*PROMPT*: Report each line of the entries that contains the word "front", copied in full.
Segment Start: DATASET ENTRIES
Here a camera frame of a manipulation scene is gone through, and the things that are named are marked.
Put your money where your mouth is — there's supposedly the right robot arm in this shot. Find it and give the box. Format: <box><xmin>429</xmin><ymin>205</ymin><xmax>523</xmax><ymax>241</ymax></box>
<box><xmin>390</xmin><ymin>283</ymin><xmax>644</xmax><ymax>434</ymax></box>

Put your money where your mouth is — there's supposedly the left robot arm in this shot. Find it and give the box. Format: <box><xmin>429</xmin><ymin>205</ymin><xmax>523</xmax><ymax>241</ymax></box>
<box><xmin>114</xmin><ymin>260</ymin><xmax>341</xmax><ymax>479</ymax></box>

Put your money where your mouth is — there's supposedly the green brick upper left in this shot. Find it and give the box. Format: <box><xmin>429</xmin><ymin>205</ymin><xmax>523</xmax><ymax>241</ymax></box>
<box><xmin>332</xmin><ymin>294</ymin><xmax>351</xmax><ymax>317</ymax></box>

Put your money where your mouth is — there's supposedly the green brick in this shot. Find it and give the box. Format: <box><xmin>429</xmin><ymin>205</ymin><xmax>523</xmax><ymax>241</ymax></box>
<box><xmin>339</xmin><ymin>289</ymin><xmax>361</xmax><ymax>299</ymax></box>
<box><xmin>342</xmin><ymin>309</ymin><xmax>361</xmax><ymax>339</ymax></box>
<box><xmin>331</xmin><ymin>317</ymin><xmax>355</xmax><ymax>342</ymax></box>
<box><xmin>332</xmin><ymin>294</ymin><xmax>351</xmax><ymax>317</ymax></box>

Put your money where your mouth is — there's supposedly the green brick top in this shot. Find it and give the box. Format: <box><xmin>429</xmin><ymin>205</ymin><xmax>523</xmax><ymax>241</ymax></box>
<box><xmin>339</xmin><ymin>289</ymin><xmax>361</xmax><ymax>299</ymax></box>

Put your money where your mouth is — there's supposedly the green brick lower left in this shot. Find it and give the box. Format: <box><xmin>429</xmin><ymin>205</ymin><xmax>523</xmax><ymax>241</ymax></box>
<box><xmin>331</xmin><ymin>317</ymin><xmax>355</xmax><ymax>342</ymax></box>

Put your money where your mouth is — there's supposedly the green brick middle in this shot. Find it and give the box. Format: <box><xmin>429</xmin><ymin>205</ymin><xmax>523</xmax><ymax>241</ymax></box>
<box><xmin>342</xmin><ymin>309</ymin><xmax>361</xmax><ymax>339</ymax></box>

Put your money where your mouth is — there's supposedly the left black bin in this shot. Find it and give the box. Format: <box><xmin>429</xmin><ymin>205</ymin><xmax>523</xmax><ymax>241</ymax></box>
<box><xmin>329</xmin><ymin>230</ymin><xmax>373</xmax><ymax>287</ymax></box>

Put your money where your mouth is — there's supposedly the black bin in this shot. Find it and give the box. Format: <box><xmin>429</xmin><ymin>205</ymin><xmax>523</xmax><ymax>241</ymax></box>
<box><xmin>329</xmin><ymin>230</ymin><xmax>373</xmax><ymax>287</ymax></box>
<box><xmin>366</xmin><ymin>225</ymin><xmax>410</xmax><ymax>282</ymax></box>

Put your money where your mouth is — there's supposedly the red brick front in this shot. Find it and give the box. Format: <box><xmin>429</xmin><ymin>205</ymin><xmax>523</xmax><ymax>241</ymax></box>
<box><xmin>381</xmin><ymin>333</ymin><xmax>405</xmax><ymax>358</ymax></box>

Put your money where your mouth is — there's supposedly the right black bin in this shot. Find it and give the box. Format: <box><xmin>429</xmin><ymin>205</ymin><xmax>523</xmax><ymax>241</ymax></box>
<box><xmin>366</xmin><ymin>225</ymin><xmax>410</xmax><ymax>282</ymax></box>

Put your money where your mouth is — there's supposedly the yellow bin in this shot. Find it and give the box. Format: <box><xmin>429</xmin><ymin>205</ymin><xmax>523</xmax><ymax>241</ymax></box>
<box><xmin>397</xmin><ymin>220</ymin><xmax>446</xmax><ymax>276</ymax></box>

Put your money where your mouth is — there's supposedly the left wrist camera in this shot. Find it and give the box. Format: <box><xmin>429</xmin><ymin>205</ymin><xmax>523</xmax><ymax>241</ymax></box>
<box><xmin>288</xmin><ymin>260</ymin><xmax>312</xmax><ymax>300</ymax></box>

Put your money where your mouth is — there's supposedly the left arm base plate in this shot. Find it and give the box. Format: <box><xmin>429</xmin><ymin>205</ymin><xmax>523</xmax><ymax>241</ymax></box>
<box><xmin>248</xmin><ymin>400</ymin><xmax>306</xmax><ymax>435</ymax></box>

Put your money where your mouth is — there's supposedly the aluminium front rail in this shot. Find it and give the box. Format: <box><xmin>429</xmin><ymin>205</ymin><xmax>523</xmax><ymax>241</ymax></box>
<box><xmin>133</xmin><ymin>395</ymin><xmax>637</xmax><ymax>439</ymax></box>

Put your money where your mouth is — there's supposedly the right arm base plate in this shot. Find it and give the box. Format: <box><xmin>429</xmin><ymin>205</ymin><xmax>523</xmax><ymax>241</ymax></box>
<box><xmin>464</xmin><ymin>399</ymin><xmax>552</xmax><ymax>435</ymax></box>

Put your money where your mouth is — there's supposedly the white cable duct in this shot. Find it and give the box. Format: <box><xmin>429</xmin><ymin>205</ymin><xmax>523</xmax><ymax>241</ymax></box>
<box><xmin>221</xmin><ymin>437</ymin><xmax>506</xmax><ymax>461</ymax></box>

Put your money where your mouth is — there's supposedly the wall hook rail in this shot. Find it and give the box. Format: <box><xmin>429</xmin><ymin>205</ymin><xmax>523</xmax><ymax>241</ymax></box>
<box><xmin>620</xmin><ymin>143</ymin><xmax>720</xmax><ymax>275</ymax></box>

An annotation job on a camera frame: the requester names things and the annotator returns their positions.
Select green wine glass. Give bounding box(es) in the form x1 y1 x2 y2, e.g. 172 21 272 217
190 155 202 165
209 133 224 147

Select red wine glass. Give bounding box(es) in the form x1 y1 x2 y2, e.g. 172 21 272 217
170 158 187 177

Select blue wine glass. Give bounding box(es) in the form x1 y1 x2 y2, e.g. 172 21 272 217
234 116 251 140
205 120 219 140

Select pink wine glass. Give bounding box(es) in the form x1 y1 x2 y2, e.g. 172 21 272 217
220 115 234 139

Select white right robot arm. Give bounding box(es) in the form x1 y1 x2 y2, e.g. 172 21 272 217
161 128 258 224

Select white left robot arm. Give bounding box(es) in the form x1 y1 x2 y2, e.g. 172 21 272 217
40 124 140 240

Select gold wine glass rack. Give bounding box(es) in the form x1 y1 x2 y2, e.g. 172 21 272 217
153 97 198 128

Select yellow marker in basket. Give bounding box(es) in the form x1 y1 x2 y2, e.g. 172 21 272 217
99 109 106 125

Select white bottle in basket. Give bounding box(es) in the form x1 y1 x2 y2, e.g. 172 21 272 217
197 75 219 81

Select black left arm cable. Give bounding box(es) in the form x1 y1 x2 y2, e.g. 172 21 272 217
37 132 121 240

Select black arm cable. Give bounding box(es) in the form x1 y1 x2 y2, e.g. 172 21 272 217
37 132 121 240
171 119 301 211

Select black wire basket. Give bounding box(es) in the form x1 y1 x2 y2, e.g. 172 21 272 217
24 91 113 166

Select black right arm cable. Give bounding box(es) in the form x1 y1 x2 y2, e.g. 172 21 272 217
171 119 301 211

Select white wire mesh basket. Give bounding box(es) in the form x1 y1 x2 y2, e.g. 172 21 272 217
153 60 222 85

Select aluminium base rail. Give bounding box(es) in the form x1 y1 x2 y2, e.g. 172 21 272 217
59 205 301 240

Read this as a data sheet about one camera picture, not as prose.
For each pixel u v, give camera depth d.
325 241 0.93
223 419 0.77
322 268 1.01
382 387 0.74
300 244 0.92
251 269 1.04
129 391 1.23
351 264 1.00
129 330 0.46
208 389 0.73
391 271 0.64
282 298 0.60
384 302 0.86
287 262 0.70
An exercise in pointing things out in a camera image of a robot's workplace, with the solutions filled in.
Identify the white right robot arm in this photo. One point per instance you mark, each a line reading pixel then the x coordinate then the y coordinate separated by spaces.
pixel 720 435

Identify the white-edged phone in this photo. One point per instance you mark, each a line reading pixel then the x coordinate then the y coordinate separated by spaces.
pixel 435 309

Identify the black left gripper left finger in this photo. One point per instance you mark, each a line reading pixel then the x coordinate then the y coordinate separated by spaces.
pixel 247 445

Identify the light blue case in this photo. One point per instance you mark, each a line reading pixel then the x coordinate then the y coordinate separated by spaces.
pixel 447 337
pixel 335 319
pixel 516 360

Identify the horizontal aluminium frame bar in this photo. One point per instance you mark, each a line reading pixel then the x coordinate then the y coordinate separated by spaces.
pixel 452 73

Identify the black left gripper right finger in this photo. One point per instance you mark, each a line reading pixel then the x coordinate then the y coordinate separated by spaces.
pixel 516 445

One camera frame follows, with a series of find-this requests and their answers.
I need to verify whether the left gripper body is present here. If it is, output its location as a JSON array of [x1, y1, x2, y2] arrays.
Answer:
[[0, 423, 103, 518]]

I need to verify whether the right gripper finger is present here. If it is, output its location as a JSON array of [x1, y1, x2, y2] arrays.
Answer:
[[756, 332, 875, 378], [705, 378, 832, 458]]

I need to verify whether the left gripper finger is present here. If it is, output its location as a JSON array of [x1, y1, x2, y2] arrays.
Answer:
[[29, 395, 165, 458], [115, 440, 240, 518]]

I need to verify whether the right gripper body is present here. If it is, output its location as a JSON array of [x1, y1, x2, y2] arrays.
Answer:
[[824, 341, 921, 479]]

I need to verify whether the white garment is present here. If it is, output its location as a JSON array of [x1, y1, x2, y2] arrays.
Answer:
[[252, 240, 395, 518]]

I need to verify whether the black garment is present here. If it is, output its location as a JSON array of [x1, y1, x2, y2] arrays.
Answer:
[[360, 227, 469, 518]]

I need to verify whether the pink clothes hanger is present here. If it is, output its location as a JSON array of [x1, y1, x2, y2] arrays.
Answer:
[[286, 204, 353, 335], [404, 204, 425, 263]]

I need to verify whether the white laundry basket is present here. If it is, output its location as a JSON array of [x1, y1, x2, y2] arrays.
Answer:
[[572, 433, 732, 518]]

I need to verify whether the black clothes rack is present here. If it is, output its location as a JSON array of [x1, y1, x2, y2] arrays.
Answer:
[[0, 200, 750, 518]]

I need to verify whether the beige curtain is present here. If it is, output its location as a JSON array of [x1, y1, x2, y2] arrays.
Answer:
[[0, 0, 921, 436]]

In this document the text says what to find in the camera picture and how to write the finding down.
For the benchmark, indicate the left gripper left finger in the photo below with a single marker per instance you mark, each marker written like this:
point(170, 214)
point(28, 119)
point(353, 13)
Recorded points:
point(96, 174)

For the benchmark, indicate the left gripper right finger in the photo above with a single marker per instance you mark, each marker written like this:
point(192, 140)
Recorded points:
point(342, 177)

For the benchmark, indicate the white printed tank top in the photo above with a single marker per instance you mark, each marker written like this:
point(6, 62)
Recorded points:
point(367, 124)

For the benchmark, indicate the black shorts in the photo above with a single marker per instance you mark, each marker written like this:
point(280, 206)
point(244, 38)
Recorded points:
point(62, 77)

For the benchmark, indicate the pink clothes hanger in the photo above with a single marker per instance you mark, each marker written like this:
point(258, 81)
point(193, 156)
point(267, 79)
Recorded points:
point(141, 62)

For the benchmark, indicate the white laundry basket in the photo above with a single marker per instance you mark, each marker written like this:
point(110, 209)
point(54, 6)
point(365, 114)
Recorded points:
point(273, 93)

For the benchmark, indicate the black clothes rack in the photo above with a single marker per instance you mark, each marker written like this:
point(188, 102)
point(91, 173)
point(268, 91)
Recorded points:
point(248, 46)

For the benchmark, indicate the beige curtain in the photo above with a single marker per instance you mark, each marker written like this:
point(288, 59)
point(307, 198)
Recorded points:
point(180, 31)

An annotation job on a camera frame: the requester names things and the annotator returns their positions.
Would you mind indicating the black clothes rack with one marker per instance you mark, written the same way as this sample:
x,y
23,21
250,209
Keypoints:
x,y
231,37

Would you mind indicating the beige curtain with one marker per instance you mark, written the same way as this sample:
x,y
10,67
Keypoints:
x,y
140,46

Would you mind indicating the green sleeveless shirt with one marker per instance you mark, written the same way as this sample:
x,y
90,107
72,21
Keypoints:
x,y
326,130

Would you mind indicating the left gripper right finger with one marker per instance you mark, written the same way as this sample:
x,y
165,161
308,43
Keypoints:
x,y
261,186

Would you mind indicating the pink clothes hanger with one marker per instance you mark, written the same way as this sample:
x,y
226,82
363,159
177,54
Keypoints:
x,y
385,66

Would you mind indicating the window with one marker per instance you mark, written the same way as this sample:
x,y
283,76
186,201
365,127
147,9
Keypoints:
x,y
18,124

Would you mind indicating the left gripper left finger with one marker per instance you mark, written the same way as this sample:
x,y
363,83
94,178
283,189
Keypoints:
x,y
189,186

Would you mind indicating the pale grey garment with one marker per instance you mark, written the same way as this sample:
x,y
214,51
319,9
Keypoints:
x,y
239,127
Segment End: DATASET ENTRIES
*RESPONSE*:
Put your money where your mouth is — there's supposedly the red brick front in this shot. Find it and give the box. Format: <box><xmin>429</xmin><ymin>205</ymin><xmax>523</xmax><ymax>241</ymax></box>
Put your money where your mouth is — there's supposedly the aluminium front rail in this shot. Find it and give the box. Format: <box><xmin>429</xmin><ymin>205</ymin><xmax>523</xmax><ymax>241</ymax></box>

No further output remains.